Sunshine
"The world was on fire and no one could save me but you
(Dünya yanmaktaydı ve beni senden başkası kurtaramazdı)
It's strange what desire will make foolish people do
(Tutkunun aptal insanlara yaptırdığı şeyler ne garip)
I never dreamed that i'd meet somebody like you
(Asla, senin gibi biriyle karşılaşacağımı hayal etmedim)
I never dreamed that i'd lose somebody like you
(Asla, senin gibi birini kaybedeceğimi hayal etmedim)"

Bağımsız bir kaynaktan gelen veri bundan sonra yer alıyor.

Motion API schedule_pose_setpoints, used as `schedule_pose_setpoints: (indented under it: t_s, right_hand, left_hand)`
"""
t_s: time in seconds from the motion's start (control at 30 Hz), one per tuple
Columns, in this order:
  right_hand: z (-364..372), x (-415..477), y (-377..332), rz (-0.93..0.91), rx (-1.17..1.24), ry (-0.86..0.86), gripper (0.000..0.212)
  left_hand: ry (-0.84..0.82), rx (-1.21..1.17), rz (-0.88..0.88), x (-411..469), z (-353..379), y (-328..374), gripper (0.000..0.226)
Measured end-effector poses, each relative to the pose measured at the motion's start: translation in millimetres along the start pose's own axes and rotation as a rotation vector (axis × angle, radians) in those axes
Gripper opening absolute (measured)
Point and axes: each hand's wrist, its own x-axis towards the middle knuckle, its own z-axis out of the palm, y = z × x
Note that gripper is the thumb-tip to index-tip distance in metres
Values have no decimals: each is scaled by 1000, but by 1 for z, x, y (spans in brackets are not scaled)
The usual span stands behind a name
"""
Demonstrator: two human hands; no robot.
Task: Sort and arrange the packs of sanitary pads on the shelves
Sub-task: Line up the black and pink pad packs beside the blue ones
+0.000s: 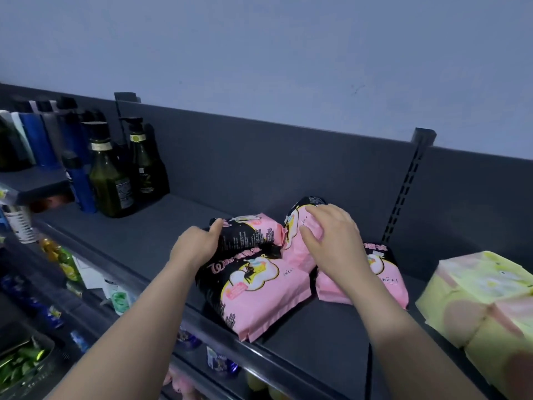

Açılış: Stone Sour - Wicked Game
Solist kız yerini piyanodaki çocuğa bırakmıştı. Başka şeylere odaklanmaya, yanımda aşk tazeleyen çiftten kaçınmaya çalışıyordum. Gözlerim o kadar dolmuştu ki, biriken yaş kendini öylece bıraktı. Dudağımı ısırdım, ne yapacağımı gerçekten bilmiyordum. Bir anda kalkıp gitmek garip olacaktı ama kaldıkça da acı çekiyordum. Sahneyi izlerken Altan'la göz göze geldik, onu görmek tanıdık birini görmüş gibiydi o an için ve bu yüzden gözlerimden birkaç adet daha yaş döküldü yere. Mekanın loş olmasına teşekkür ettim o an ama Altan meraklı gözlerle bana bakıyordu, bir şeyler olduğunu anlamıştı sanırım. O sırada yanımdaki çift birbirinden ayrıldı, Ege, bana doğru dönerken sevgilisine "Seni, Toprak'la tanıştırayım." dedi. "Toprak, Can; Can, Toprak"
"Merhaba Toprak, memnun oldum. Danstan mısın?"
"Yok Toprak danstan değil. Orkestra için burada aslında." dedi Ege, zorunluluğum olmasa benim yerime de konuşmalarına izin verirdim ancak bir şey demem gerekircesine bana bakıyordu ikisi de.
"Evet, orkestraya girmek istiyorum da." elimden geldiğince sesimi düzeltmeye çalışıyordum ancak pek işe yaramıyordu; titrek ve kırıktı. Nefes alıp, sesimi düzeltmeye çalıştım. "Bir uğradım fikir almak için." dedim.
"Anladım, çok iyi yapmışsın. Şu an full ekip burda değiliz ama yine de yardımcı olur." dedi Can. Bu sırada Ege dikkatli bir şekilde bana bakıyordu. Sanki bir şeylerin kötü gittiğini anlamış gibiydi, Can'la konuşurken gözlerim ona doğru kaymıştı ve o sırada bakışımız denk gelmişti birbirine. Biraz sessizlik oldu, Can sahnedeki arkadaşlarına baktı. Ege'yse hala beni inceliyor gibiydi. Bakışlarımı ondan kaçırıp ben de sahneye bakmaya başladım.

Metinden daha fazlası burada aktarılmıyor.